+++ DATA RECORDS

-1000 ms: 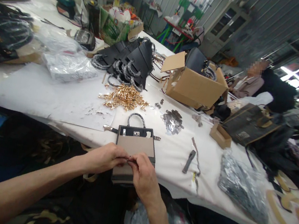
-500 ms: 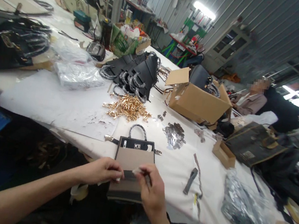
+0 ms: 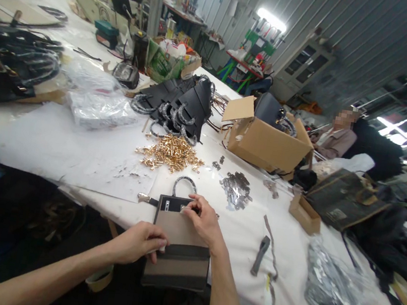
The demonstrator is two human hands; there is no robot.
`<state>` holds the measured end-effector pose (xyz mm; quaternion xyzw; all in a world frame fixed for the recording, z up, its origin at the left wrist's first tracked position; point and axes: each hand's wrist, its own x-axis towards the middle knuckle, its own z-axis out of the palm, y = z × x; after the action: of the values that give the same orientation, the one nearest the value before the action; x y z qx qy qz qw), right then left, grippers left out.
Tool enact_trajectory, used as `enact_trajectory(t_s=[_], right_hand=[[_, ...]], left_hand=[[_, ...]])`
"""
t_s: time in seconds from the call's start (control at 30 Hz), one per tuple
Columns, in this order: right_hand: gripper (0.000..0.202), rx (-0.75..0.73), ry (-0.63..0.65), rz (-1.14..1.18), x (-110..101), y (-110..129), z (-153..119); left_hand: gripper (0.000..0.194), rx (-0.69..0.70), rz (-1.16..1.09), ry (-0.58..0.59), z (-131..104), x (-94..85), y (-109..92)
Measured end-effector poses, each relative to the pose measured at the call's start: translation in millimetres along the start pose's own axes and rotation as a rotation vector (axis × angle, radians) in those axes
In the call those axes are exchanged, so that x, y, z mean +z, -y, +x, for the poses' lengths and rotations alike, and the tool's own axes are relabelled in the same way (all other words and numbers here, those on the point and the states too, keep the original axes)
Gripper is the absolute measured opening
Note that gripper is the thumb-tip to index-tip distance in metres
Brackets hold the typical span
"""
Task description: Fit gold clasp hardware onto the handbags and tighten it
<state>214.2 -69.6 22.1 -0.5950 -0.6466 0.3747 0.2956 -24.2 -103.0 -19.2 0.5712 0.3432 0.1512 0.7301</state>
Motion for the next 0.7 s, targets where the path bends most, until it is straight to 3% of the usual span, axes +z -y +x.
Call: enact_trajectory(t_s=[0.3,0.47,0.6,0.7], right_hand=[[0.028,-0.089,-0.102,-0.184,9.9,-8.0,0.6],[0.044,-0.085,-0.137,-0.178,6.8,-5.4,4.7],[0.024,0.014,-0.072,-0.132,5.0,-9.0,19.4],[0.015,0.029,-0.107,-0.116,10.5,-12.6,25.7]], left_hand=[[0.036,0.001,-0.037,0.003,-0.9,-1.1,-4.2],[0.036,-0.012,-0.041,0.002,-1.4,-0.3,-6.4],[0.035,-0.011,-0.029,0.000,-2.5,-1.1,-7.5],[0.035,-0.007,-0.030,0.008,-1.6,-1.4,-3.8]])
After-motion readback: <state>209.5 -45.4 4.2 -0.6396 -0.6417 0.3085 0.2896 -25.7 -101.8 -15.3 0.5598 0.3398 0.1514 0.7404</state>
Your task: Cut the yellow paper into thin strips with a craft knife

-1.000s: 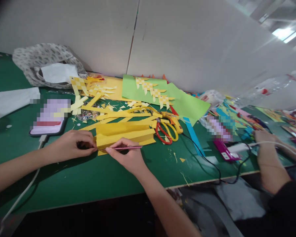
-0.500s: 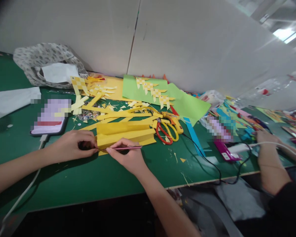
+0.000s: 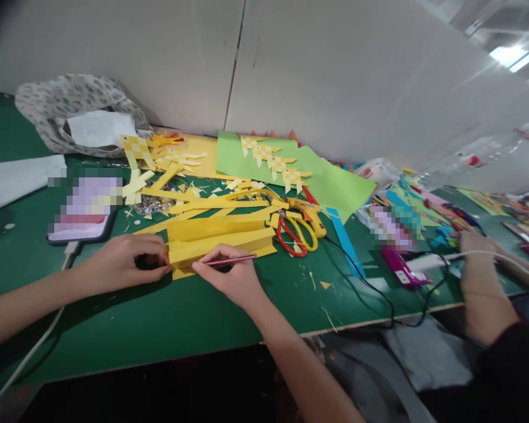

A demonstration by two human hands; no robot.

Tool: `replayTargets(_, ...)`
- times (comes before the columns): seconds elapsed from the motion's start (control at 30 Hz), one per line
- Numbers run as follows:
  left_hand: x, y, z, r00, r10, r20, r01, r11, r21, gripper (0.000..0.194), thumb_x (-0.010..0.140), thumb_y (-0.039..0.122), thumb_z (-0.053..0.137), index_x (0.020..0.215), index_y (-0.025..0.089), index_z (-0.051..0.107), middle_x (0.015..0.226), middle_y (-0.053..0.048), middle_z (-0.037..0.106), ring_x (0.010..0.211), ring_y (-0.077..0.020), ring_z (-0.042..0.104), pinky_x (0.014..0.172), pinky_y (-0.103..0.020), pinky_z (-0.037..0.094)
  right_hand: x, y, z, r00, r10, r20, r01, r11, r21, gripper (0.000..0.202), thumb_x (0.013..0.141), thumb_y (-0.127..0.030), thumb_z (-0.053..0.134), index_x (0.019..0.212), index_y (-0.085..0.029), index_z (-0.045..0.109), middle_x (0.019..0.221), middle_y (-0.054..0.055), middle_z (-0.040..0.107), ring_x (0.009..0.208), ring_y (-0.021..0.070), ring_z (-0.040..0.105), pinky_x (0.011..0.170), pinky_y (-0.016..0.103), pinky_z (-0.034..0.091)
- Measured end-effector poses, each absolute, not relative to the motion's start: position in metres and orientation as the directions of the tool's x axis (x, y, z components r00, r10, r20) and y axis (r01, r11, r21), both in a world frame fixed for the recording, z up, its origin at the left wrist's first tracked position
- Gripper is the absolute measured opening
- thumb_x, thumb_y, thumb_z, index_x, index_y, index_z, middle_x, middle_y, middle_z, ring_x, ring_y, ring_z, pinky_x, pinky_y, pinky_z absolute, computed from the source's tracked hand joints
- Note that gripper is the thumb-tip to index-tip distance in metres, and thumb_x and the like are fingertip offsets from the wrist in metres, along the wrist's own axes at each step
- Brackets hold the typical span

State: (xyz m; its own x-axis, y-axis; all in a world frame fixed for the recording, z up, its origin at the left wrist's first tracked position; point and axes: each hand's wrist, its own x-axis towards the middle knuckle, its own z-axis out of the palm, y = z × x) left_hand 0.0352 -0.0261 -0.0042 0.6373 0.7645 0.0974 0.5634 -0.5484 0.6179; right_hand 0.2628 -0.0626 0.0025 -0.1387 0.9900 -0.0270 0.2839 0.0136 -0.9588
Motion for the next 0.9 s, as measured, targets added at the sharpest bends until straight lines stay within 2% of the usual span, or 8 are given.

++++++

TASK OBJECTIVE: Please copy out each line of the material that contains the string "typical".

YOUR RESPONSE:
Brackets hold the typical span
- Brackets hold the typical span

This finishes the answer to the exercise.